Noch einmal nachgefragt: Was ist an Kultur als Gemeinschaftserlebnis so wichtig?
Wie es das Wort schon sagt, es geht um Gemeinschaft. Wir haben immer miteinander agiert: Ob wir zusammen gegessen haben, oder ein Familienfest gefeiert haben oder Musik gelauscht haben. Es geht darum, gemeinsam das Leben zu erleben und das miteinander zu teilen - das betrifft Motorradfans genauso wie Opernfreunde. Das einzuschränken, allein zu sein, tut keinem gut, egal, in welcher Position er sich befindet.
Die derzeitige Politik vom Bund über die Länder bis hin zum Landkreis setzt aber auf sogenannte wissenschaftliche Erkenntnisse, auf eine Kultur der Isolation, was hat Kultur dem entgegenzusetzen?
Kultur und Isolation passen einfach nicht zusammen. Wissenschaft ist ja nicht objektiv, sie ist interessengeleitet, oft von wirtschaftlichen Aspekten bestimmt. Weil das Gros der Kultur - vom Verein bis zum Theater - noch nie wirtschaftlich gewesen ist, war man der Meinung, dass man das zurückstellen kann. Für eine gewisse Zeit kann ich da auch mitgehen. Aber auf Dauer funktioniert das nicht. Was die Kultur der Isolation betrifft, so ist sie nicht einmal in den beiden Weltkriegen so weit getrieben worden. Es gab trotzdem Bars und Restaurants und es wurde tanzen gegangen. Alles der Gesundheit unterzuordnen - das reicht auf Dauer nicht. Isoliert zu sein und gesund zu sterben - da stellt sich die Frage, ob das das Leben sein kann.

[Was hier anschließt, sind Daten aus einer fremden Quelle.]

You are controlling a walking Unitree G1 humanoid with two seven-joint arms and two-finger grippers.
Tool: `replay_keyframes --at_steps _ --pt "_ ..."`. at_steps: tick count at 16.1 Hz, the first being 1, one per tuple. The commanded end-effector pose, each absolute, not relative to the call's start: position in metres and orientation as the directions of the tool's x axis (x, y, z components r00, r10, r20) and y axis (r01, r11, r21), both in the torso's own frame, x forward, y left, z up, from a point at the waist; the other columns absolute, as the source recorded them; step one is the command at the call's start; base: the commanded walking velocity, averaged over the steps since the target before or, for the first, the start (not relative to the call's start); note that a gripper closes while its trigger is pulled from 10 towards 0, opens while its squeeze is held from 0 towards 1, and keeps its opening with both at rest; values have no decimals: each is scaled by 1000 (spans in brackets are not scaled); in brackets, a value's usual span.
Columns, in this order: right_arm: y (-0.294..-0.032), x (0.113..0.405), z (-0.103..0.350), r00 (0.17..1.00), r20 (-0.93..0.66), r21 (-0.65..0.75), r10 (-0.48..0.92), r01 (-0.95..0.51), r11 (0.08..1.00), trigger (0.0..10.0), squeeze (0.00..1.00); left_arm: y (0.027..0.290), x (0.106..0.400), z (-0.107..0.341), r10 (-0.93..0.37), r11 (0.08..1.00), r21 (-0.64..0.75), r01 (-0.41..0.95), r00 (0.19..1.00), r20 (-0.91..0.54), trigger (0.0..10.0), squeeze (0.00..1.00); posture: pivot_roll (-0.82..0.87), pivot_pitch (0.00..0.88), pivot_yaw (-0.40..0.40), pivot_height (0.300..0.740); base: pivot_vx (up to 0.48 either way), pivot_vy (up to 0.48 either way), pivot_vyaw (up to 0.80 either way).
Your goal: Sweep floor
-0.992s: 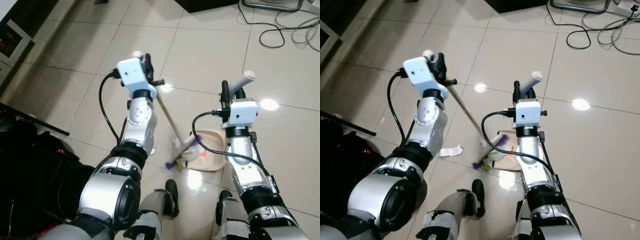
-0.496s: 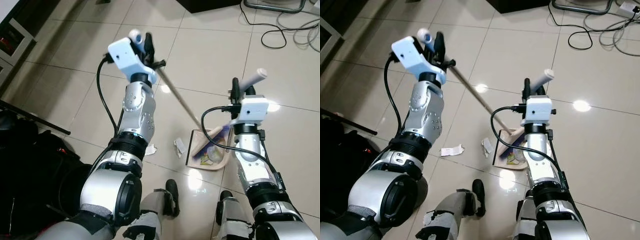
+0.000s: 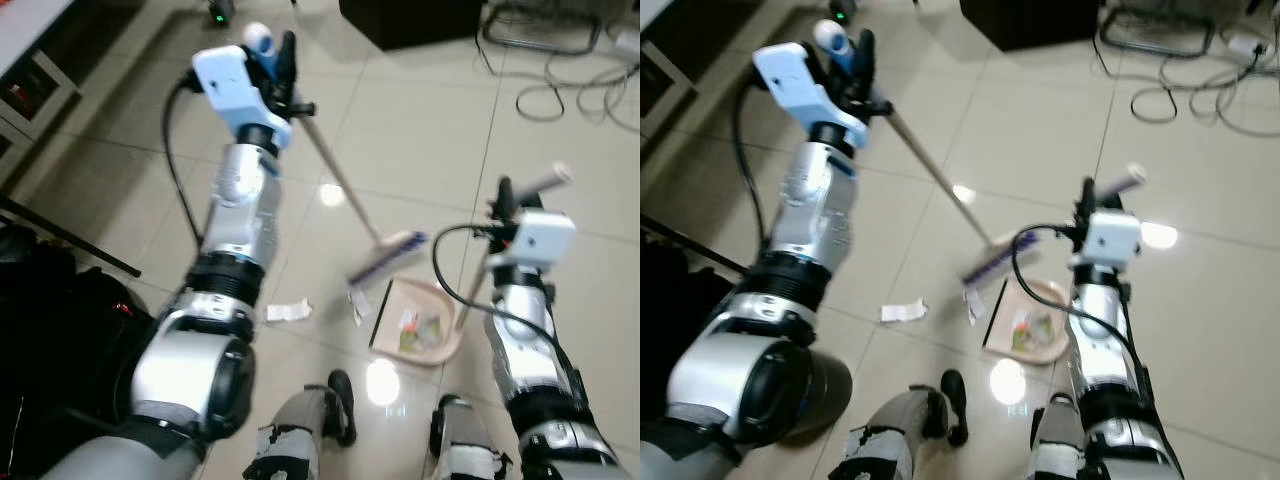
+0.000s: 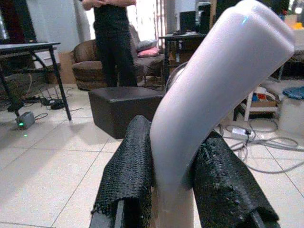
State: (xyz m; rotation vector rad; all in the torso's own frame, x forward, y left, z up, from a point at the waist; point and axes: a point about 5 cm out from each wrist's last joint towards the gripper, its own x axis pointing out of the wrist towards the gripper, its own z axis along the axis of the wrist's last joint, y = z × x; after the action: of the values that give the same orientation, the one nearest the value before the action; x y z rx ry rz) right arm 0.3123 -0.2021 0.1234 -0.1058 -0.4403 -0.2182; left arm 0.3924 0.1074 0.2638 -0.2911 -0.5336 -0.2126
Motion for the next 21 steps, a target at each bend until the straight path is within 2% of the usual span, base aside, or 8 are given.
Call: replay_keyframes --at_steps 1,3,5,7,9,12,17,21 --pt "-199 310 131 858 478 -17 -187 221 975 10000 0 120 390 272 -110 948 -188 257 818 565 10000 0 26 103 200 740 0 0 0" --pt "-207 300 134 840 496 28 -221 239 971 10000 0 145 390 269 -118 975 -93 203 824 554 10000 0 14 69 203 740 0 0 0" --pt "-211 295 141 825 515 48 -233 243 969 10000 0 156 387 260 -163 981 -3 193 836 525 10000 0 -9 48 197 740 0 0 0" --pt "-213 285 158 805 550 59 -224 230 971 10000 0 161 378 233 -236 971 64 231 875 422 10000 0 -39 31 183 740 0 0 0" --pt "-215 279 171 804 552 69 -220 219 973 10000 0 161 366 208 -288 957 61 284 899 328 10000 0 -54 19 165 740 0 0 0" --pt "-218 272 194 823 515 123 -241 207 971 10000 0 162 344 175 -302 952 117 283 930 209 10000 0 -71 0 137 740 0 0 0" --pt "-220 267 231 847 461 214 -263 181 960 10000 0 175 314 168 -250 966 106 234 951 180 10000 0 -68 0 125 740 0 0 0" --pt "-215 268 245 892 397 202 -217 146 969 10000 0 166 300 167 -279 958 104 266 949 143 10000 0 -63 0 115 740 0 0 0"
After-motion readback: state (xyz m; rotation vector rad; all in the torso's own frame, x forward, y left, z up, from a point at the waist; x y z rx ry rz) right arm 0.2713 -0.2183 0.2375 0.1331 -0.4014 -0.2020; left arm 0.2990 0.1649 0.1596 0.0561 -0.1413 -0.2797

Gibt es aus Ihrer Sicht etwas, womit die Kultur der Politik helfen könnte, eine gesündere Politik für alle zu machen?
Klare, nüchterne Entscheidungen haben die wenigsten Menschen in der Isolation getroffen. Die haben sie miteinander, gemeinsam gefällt, durch Sich-Kennenlernen, Sich-Austauschen. Das geht nur bedingt im virtuellen Raum, etwa in Videokonferenzen. Damit ist der persönliche, eben der direkte menschliche Kontakt nicht zu ersetzen - damit wären wir wieder bei einem Wesensmerkmal von Kultur. Der menschliche Aspekt lässt sich nicht durch eine App oder einen PC oder Roboter ersetzen. Die Kultur hat schon immer der Politik und auch der Wirtschaft geholfen, das ist vergessen worden. Gemeinsam erlebte Kultur hilft, dass politische Entscheidungen für alle ausgeglichener und gesünder getroffen werden. Ich möchte auch noch mal betonen, dass ich sehr dankbar bin, dass Sachsen den Stellenwert von Kultur schon lange erkannt hat und seit vielen Jahren in die Kulturraumförderung investiert.
Wie stellt sich die jetzige Situation für Sie in Bezug auf das Individuum dar?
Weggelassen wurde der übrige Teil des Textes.